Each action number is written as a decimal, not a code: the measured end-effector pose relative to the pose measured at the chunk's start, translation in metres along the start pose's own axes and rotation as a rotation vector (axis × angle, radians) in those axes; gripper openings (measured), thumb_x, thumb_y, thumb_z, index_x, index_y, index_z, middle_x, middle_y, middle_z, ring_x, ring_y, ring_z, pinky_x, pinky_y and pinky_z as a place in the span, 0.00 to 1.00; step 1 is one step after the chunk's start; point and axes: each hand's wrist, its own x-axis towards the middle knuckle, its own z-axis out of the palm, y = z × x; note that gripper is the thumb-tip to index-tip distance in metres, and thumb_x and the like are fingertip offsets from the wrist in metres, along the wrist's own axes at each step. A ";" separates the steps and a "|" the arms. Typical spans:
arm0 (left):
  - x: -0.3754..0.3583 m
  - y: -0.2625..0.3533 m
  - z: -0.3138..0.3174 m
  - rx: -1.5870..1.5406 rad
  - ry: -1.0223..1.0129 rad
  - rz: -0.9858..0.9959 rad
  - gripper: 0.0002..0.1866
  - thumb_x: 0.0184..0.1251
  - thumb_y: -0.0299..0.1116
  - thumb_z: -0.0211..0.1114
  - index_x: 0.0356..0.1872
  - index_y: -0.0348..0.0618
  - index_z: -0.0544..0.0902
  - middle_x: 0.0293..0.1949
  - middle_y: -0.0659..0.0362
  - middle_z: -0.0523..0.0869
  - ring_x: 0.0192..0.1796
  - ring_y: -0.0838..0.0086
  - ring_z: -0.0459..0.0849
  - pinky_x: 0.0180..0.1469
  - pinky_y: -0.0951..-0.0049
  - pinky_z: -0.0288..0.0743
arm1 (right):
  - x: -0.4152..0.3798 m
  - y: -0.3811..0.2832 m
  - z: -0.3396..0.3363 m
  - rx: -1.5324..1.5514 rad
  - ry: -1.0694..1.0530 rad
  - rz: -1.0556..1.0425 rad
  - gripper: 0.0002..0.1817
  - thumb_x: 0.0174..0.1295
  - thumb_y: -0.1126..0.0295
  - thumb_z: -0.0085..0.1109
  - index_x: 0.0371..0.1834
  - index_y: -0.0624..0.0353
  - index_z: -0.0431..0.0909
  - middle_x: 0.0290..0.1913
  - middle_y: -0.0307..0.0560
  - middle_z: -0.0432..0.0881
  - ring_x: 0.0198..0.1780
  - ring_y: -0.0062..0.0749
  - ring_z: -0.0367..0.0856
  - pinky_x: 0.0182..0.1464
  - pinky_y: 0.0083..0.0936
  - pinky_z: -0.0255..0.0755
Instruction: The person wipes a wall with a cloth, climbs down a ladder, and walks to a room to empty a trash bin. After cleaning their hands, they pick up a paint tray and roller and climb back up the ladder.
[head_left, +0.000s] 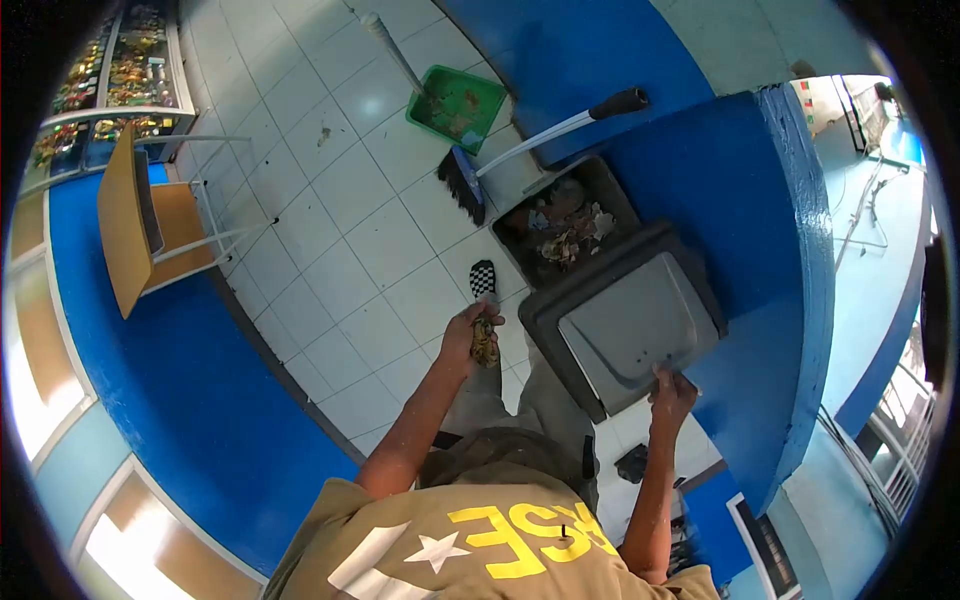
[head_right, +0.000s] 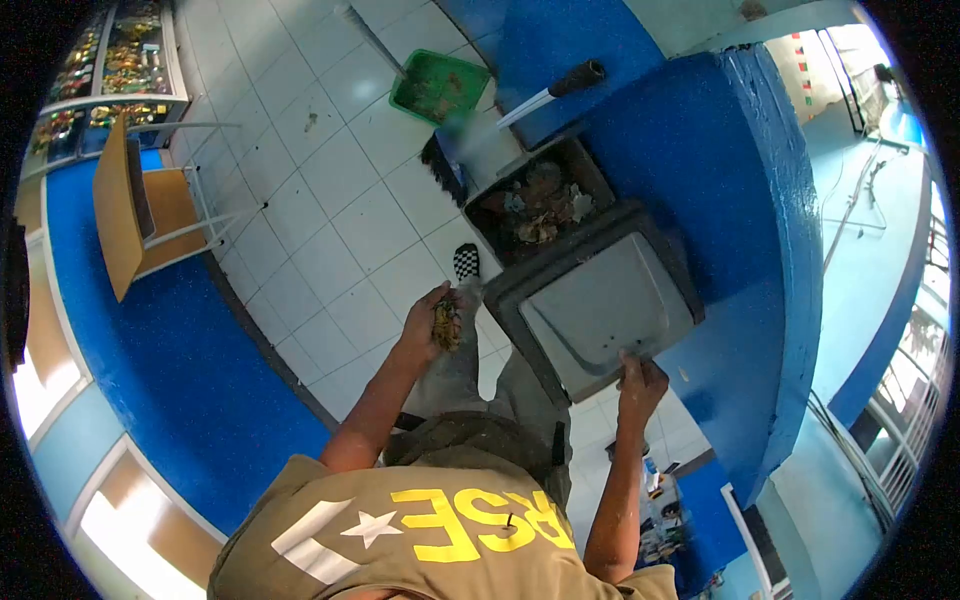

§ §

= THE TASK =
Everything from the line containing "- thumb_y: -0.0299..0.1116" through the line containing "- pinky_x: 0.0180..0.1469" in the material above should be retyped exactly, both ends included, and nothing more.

= FINAL ANSWER =
  - thumb_y: -0.0299..0.1116
  - thumb_z: -0.0211..0.1114
  - index_x: 0.0356..0.1872
  - index_y: -0.0348..0.0618
  - index_z: -0.0544..0.0902
  - middle_x: 0.0293..0.1949
  - middle_y: -0.0659..0.0362
  - middle_z: -0.0523..0.0869
  - ring_x: 0.0192..0.1796
  - ring_y: -0.0838..0.0086
  - ring_z: -0.0459..0.0849
  - pinky_x: 0.0180..0.1469

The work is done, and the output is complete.